[WHAT YOU WILL DO]
Ignoring the pictures, copy the data exactly.

[GIVEN MATERIAL]

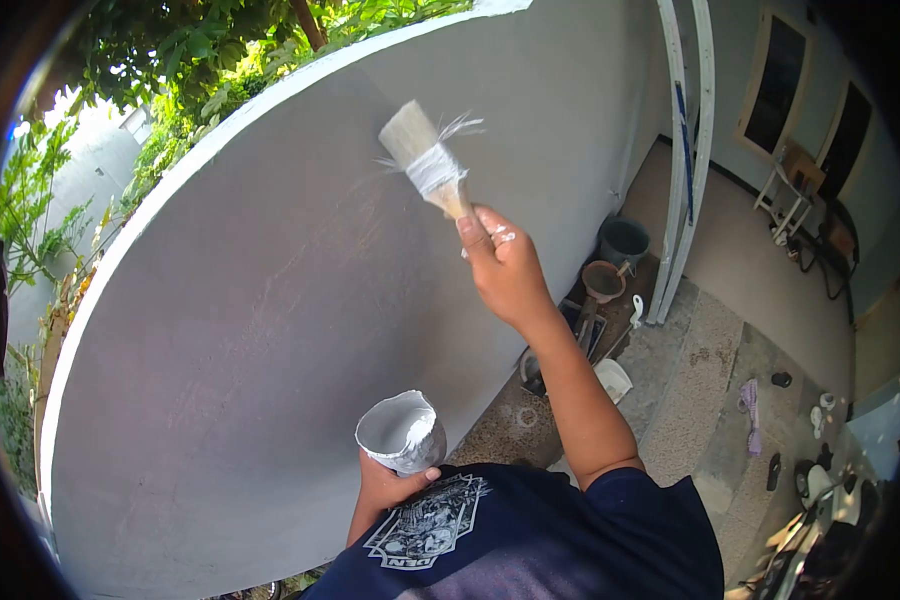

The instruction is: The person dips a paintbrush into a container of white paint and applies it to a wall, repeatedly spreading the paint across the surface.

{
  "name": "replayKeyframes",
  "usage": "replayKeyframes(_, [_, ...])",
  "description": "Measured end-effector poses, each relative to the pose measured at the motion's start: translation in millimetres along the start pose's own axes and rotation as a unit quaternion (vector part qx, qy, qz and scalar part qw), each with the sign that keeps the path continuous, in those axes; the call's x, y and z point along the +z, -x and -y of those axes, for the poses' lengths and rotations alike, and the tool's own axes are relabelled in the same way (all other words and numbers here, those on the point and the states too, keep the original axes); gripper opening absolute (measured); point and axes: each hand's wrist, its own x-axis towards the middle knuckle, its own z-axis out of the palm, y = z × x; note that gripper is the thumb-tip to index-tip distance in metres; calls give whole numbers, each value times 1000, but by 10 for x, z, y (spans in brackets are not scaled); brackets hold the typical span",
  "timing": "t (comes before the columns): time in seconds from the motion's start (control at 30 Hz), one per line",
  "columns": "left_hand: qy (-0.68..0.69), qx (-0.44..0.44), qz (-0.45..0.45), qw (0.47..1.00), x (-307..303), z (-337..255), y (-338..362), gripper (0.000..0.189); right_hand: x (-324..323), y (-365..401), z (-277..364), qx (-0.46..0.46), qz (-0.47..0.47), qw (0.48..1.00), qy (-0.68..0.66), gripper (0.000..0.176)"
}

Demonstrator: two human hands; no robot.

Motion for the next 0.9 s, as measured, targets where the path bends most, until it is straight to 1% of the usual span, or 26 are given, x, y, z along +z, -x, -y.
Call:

[RESPONSE AREA]
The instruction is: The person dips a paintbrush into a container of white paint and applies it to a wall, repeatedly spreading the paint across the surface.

{
  "name": "replayKeyframes",
  "usage": "replayKeyframes(_, [_, ...])",
  "description": "Measured end-effector poses, each relative to the pose measured at the motion's start: translation in millimetres along the start pose's own axes and rotation as a unit quaternion (vector part qx, qy, qz and scalar part qw), each with the sign that keeps the path continuous, in those axes; the call's x, y and z point along the +z, -x and -y of those axes, for the poses' lengths and rotations alike, and the tool's own axes are relabelled in the same way (all other words and numbers here, those on the point and the states too, keep the original axes); gripper opening absolute (measured); point and axes: each hand's wrist, its own x-axis towards the middle knuckle, its own z-axis out of the palm, y = z × x; note that gripper is the thumb-tip to index-tip distance in metres; calls give whole numbers, each value times 1000, but by 10 for x, z, y (spans in brackets are not scaled); brackets hold the typical span",
  "timing": "t (comes before the columns): time in seconds from the motion's start (control at 30 Hz), one per line",
  "columns": "left_hand: qy (-0.68..0.69), qx (-0.44..0.44), qz (-0.45..0.45), qw (0.47..1.00), x (-307..303), z (-337..255), y (-338..362), gripper (0.000..0.189); right_hand: x (-324..323), y (-365..401), z (-277..364), qx (-0.46..0.46), qz (-0.47..0.47), qw (0.48..1.00), qy (-0.68..0.66), gripper (0.000..0.176)"
}

Demonstrator: two human hands; no robot.

Motion for the next 0.9 s, as measured, targets where the path bends most, until it is straight to 1% of the usual span, or 26 are given, x, y, z along +z, -x, -y.
Call:

That concludes the answer to the exercise.